**Exercise prompt:** Output every record precisely.

Segment Start: Working data

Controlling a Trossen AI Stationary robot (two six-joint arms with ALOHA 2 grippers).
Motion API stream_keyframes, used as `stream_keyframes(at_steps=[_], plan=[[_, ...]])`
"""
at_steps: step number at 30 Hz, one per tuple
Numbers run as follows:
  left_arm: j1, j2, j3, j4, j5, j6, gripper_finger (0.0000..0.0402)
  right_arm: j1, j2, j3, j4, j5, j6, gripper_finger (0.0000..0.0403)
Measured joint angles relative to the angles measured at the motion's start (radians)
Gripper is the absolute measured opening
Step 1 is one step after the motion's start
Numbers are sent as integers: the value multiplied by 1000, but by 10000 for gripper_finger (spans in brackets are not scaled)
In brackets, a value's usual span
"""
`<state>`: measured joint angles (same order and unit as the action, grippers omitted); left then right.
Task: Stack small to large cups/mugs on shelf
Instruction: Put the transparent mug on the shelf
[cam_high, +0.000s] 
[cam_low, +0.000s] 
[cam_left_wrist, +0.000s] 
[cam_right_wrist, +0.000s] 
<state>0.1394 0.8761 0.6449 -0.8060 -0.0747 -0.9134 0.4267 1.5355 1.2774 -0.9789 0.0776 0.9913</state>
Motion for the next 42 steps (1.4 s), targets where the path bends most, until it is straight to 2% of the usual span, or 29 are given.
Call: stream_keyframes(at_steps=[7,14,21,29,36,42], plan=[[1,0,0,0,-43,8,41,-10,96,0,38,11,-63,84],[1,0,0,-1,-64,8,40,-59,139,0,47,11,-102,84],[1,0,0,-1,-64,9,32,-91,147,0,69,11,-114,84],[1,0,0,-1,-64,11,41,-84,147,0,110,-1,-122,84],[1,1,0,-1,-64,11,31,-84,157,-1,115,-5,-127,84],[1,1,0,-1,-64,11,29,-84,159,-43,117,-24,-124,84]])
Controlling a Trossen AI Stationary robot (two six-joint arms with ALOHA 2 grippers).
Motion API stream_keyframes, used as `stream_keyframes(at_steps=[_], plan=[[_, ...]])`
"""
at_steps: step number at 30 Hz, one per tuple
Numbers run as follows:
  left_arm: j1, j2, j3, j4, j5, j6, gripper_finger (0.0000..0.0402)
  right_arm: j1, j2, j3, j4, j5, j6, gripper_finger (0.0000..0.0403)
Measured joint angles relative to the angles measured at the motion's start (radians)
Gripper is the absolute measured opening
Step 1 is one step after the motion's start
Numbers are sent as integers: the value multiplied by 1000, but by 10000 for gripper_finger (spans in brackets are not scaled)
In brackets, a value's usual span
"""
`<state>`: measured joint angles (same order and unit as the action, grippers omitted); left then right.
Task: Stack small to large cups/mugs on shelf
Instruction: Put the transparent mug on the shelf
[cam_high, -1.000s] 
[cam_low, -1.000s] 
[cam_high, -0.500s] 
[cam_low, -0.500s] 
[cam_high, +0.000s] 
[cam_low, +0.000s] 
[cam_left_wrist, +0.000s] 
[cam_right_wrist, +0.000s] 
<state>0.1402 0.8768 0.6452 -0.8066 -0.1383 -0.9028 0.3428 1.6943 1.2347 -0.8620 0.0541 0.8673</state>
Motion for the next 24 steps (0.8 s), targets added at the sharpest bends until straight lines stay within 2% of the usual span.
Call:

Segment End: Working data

**Task answer:**
Controlling a Trossen AI Stationary robot (two six-joint arms with ALOHA 2 grippers).
Motion API stream_keyframes, used as `stream_keyframes(at_steps=[_], plan=[[_, ...]])`
"""
at_steps: step number at 30 Hz, one per tuple
Numbers run as follows:
  left_arm: j1, j2, j3, j4, j5, j6, gripper_finger (0.0000..0.0402)
  right_arm: j1, j2, j3, j4, j5, j6, gripper_finger (0.0000..0.0403)
Measured joint angles relative to the angles measured at the motion's start (radians)
Gripper is the absolute measured opening
Step 1 is one step after the motion's start
Numbers are sent as integers: the value multiplied by 1000, but by 10000 for gripper_finger (spans in brackets are not scaled)
In brackets, a value's usual span
"""
`<state>`: measured joint angles (same order and unit as the action, grippers omitted); left then right.
Task: Stack small to large cups/mugs on shelf
Instruction: Put the transparent mug on the shelf
[cam_high, +0.000s] 
[cam_low, +0.000s] 
[cam_left_wrist, +0.000s] 
[cam_right_wrist, +0.000s] 
<state>0.1394 0.8761 0.6449 -0.8060 -0.0747 -0.9134 0.4267 1.5355 1.2774 -0.9789 0.0776 0.9913</state>
Motion for the next 42 steps (1.4 s), targets where the path bends most, until it is straight to 2% of the usual span, or 29 are given.
Call: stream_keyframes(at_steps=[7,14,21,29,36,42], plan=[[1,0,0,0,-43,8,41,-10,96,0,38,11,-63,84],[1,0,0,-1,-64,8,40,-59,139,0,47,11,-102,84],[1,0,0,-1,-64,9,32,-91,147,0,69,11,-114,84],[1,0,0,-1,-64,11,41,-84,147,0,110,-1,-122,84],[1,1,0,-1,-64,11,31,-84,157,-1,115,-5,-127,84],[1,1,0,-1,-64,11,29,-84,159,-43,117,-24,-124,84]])
Controlling a Trossen AI Stationary robot (two six-joint arms with ALOHA 2 grippers).
Motion API stream_keyframes, used as `stream_keyframes(at_steps=[_], plan=[[_, ...]])`
"""
at_steps: step number at 30 Hz, one per tuple
Numbers run as follows:
  left_arm: j1, j2, j3, j4, j5, j6, gripper_finger (0.0000..0.0402)
  right_arm: j1, j2, j3, j4, j5, j6, gripper_finger (0.0000..0.0403)
Measured joint angles relative to the angles measured at the motion's start (radians)
Gripper is the absolute measured opening
Step 1 is one step after the motion's start
Numbers are sent as integers: the value multiplied by 1000, but by 10000 for gripper_finger (spans in brackets are not scaled)
In brackets, a value's usual span
"""
`<state>`: measured joint angles (same order and unit as the action, grippers omitted); left then right.
Task: Stack small to large cups/mugs on shelf
Instruction: Put the transparent mug on the shelf
[cam_high, -1.000s] 
[cam_low, -1.000s] 
[cam_high, -0.500s] 
[cam_low, -0.500s] 
[cam_high, +0.000s] 
[cam_low, +0.000s] 
[cam_left_wrist, +0.000s] 
[cam_right_wrist, +0.000s] 
<state>0.1402 0.8768 0.6452 -0.8066 -0.1383 -0.9028 0.3428 1.6943 1.2347 -0.8620 0.0541 0.8673</state>
Motion for the next 24 steps (0.8 s), targets added at the sharpest bends until straight lines stay within 2% of the usual span.
Call:

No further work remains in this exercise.